Em tempos de "unificação", novas pétalas
Atualmente temos nos deparado com a proposta de unificação da língua portuguesa, visando facilitar o intercâmbio cultural e científico e divulgar de maneira mais ampla o idioma e a literatura, além é claro, de otimizar as relações internacionais políticas e, principalmente, comerciais. Concordo e acredito que tal unificação seria muito benéfica, sobretudo, para nós brasileiros, uma vez que poderíamos conquistar espaço no mercado literário e científico mundo afora. Mas até que ponto esta mudança valorizaria realmente nosso idioma?

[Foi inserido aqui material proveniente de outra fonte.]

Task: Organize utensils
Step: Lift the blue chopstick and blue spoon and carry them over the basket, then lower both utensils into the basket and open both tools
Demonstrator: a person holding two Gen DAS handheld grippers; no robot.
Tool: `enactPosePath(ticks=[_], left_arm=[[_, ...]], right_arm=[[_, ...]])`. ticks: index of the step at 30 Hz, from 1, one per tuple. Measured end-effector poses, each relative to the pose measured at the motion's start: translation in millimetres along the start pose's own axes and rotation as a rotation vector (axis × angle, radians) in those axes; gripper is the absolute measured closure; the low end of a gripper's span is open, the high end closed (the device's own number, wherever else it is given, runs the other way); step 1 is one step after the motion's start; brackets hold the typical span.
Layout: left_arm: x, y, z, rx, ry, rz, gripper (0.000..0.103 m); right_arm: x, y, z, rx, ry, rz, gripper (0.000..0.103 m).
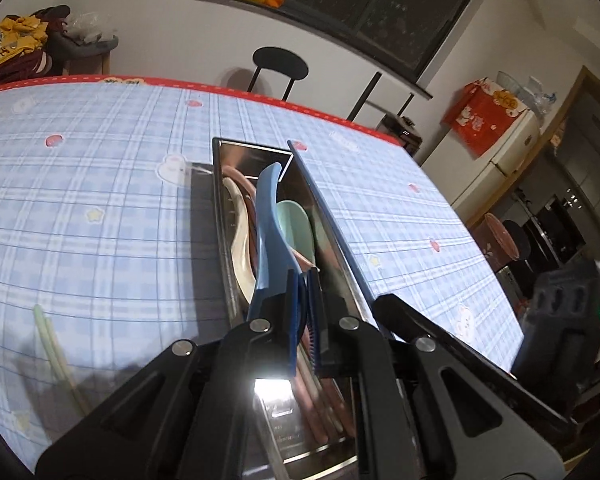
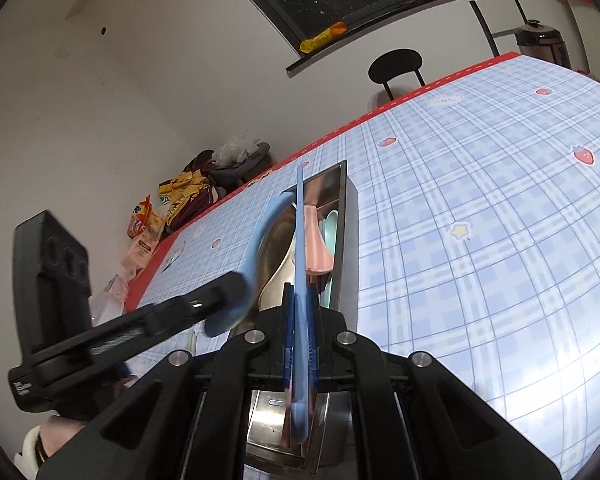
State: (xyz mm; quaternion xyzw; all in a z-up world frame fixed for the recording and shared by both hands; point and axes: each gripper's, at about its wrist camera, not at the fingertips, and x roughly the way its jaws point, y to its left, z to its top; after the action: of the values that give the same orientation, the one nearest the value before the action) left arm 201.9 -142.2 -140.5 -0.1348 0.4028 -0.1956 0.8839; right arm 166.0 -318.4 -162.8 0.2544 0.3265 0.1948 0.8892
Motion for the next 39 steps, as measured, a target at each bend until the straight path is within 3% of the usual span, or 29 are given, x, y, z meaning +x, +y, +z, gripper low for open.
enactPosePath(ticks=[12, 30, 39], left_arm=[[17.6, 7.3, 5.8, -0.022, 0.032, -0.005, 0.093], [-20.1, 24.9, 16.0, -0.023, -0.063, 0.042, 0.083], [-20.3, 24.7, 11.5, -0.005, -0.056, 0.056, 0.081]], right_arm=[[13.4, 1.3, -4.8, -0.005, 0.043, -0.023, 0.096], [22.7, 12.8, -8.7, -0.047, 0.087, -0.011, 0.096], [8.4, 0.7, -3.7, 0.002, 0.018, -0.058, 0.096]])
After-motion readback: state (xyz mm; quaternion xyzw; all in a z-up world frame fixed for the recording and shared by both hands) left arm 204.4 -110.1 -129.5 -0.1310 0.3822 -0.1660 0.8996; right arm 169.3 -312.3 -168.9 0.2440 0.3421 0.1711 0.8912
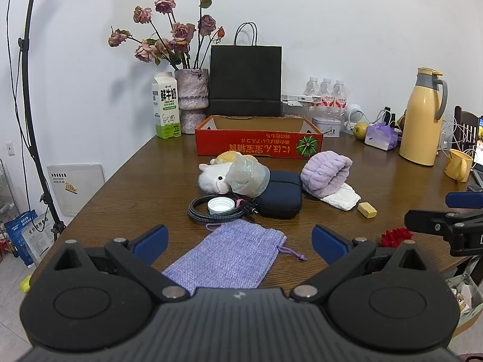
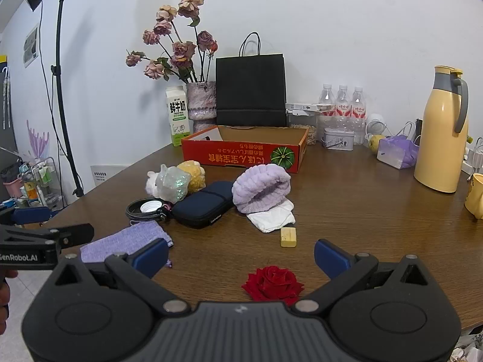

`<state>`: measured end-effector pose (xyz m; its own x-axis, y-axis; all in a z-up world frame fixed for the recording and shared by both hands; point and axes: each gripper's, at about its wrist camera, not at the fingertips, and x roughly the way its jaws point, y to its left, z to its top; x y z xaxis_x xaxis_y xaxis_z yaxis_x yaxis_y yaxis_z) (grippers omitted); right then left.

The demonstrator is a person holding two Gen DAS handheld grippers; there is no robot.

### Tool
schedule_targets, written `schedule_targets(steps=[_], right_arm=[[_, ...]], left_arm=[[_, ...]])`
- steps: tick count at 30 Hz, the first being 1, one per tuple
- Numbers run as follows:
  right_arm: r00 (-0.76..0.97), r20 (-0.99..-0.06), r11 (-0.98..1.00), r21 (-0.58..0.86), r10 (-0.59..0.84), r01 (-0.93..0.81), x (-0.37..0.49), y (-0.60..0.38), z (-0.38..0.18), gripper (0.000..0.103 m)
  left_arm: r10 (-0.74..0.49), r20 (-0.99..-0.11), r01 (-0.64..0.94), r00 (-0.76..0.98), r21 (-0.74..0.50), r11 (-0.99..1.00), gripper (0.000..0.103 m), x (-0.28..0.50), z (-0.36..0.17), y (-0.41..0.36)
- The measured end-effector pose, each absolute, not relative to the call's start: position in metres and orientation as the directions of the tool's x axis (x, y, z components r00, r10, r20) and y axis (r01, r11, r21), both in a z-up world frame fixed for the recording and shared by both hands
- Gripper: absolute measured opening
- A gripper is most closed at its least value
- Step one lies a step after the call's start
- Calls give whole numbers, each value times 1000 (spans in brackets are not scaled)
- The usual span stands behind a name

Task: Organize objects
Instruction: 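Move the left tool toward the purple pouch and the right tool toward the red rose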

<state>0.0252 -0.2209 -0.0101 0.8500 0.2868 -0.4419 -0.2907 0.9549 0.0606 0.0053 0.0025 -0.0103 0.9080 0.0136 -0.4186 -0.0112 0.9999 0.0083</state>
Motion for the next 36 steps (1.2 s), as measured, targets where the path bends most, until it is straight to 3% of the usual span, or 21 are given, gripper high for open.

Não é a primeira vez que a língua portuguesa é utilizada para atender a interesses comerciais. Fazendo um retrocesso ao período colonial brasileiro, constatamos que, a princípio, o português lusitano dividia espaço com as línguas indígenas; posteriormente, com o advento do mercantilismo e introdução dos escravos africanos, mais uma língua foi incorporada: a africana. Tínhamos assim uma miscigenação linguística. Entretanto, com o passar do tempo, e com vistas a atender as necessidades mercantis, surgiu a necessidade de uma "língua unificada", sendo assim, no século XVIII, o Marquês de Pombal instaurou a língua portuguesa como oficial e proibiu o uso das línguas indígenas e africanas. É óbvio, que na prática (uso oral da língua), estas últimas influenciaram de maneira marcante e definitiva, transformando a nossa língua portuguesa, e por que não dizer brasileira, no que é hoje. Nossa língua, não a de Camões, mas sim a de Machado, carrega de modo impregnado todo a nossa história, tornando-a indelével. Desde palavras soltas até sofisticadas construções textuais, encontra-se entalhado todo um legado linguístico deixado pelos quase 3,5 milhões de escravos africanos e as centenas de etnias indígenas que estiveram um dia por aqui.
Temos majoritariamente uma população que adota como língua materna o português. Criamos não apenas uma unidade, mas também, uma identidade linguística. Nos espantamos quando nos damos conta de que os países lusófonos da África e Ásia compartilham mais o status de ex-colônia lusitana, do que a língua, propriamente dita, lusófona. Países como São Tomé e Príncipe, Guiné- Bissau, Cabo Verde, Angola, Moçambique e Timor-Leste, conquistaram há menos de cinco décadas sua independência. Quando nos debruçamos sobre a realidade que estes países enfrentam (imposição da língua colonizadora e coexistência de línguas etnicamente diferentes) é como presenciar um déjà vu de nossa própria história, algo que, com certeza, já vivemos e enfrentamos num passado não tão distante.
Devemos sim valorizar a unificação da língua portuguesa, afinal, a normalização da língua escrita - ortografia - reduz e/ou estabiliza as divergências ortográficas entre escritas dos países signatários. Valorizar não apenas pelos benefícios econômicos, mas pela possibilidade de integração cultural, e quando digo cultural, refiro-me à arte, ciência, literatura, folclore, costume, crença, enfim, todo conhecimento produzido por cada um dos oito Estados (Angola, Brasil, Cabo Verde, Guiné-Bissau, Moçambique, Portugal, São Tomé e Príncipe e Timor-Leste) soberanos que adotam, como idioma oficial, a língua portuguesa. Quem sabe, assim como nós, e quando o tempo for propício, cada país mencionado agregue a seu modo novas pétalas linguísticas à “última flor do Lácio”, tornando-a de fato, uma língua pátria com identidade própria.